┌──
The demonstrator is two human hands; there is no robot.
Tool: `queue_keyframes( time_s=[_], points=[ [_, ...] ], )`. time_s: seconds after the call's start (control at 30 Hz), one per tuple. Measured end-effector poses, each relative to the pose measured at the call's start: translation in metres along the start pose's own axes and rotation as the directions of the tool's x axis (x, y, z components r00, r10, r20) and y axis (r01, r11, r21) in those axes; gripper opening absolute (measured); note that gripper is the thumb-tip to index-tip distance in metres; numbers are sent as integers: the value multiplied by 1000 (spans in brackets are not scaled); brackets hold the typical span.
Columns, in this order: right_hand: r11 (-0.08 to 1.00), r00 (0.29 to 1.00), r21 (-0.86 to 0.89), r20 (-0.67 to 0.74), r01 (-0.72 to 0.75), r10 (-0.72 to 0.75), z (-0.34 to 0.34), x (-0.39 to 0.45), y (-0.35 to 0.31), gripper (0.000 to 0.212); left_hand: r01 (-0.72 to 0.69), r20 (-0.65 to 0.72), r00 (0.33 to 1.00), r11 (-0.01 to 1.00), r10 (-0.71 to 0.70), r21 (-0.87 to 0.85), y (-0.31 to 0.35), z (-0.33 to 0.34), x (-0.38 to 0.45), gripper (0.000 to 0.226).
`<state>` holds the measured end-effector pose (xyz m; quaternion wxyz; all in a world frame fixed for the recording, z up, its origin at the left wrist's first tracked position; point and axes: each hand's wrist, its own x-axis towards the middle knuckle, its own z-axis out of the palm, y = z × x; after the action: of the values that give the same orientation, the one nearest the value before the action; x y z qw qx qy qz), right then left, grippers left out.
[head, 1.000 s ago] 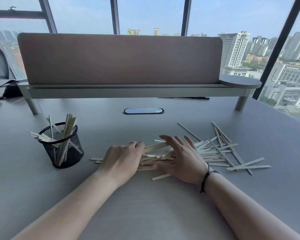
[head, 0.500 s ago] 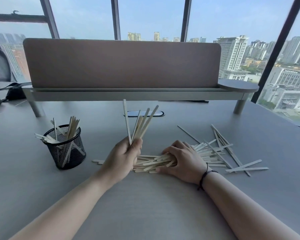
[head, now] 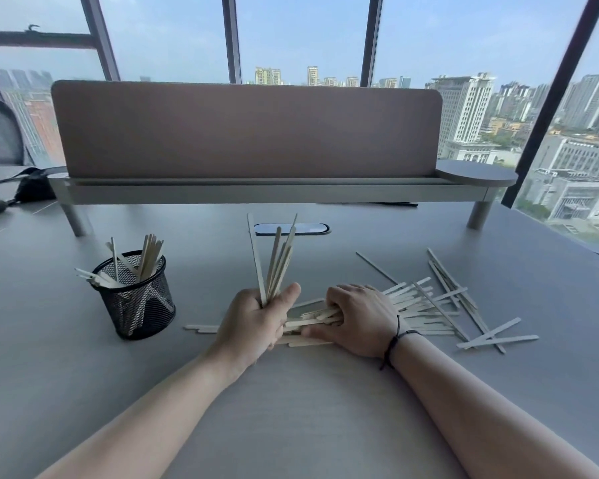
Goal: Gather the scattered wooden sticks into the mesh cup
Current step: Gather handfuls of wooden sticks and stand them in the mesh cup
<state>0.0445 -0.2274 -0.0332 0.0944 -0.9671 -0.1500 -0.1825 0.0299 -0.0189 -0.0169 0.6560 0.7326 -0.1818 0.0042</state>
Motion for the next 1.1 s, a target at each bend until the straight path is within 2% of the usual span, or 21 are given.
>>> queue_keyframes(
  time_s=[0.13,0.27,0.37,0.5,0.63,0.77,0.9,1.1],
  points=[
    [998,996,25,-72,58,-56,0,-3,2,61,-18,-58,998,1000,19,24,2,0,0,62],
    [993,989,71,-124,92,-83,-1,-5,3,62,-80,-82,993,995,85,64,2,-2,1,60],
    [991,987,90,-135,103,-91,-1,-6,3,53,-87,-113,989,991,98,98,0,-2,2,58],
    [988,985,111,-144,107,-90,0,-7,1,40,-89,-163,982,994,97,57,0,0,2,57],
    [986,979,134,-188,98,-72,0,-8,-2,22,-60,-148,987,998,60,4,-1,0,2,62],
    [988,969,142,-245,68,-31,-5,-8,-8,27,-61,-191,980,998,55,-29,0,0,4,64],
    [962,950,271,-311,46,42,-14,-3,-20,47,-46,-203,979,990,18,-133,5,1,5,61],
    [905,962,422,-264,54,66,-18,0,-40,55,-87,-189,981,974,47,-210,19,0,0,52]
  ],
)
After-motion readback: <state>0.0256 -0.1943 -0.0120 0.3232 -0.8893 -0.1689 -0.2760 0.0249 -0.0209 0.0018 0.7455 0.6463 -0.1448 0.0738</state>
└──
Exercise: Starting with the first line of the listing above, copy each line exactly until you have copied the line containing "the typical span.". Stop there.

Response:
The demonstrator is two human hands; there is no robot.
Tool: `queue_keyframes( time_s=[_], points=[ [_, ...] ], )`. time_s: seconds after the call's start (control at 30 Hz), one per tuple. Measured end-effector poses, each relative to the pose measured at the call's start: translation in metres along the start pose's own axes and rotation as the directions of the tool's x axis (x, y, z components r00, r10, r20) and y axis (r01, r11, r21) in those axes; gripper opening absolute (measured); note that gripper is the thumb-tip to index-tip distance in metres; numbers are sent as integers: the value multiplied by 1000 (spans in brackets are not scaled); brackets hold the typical span.

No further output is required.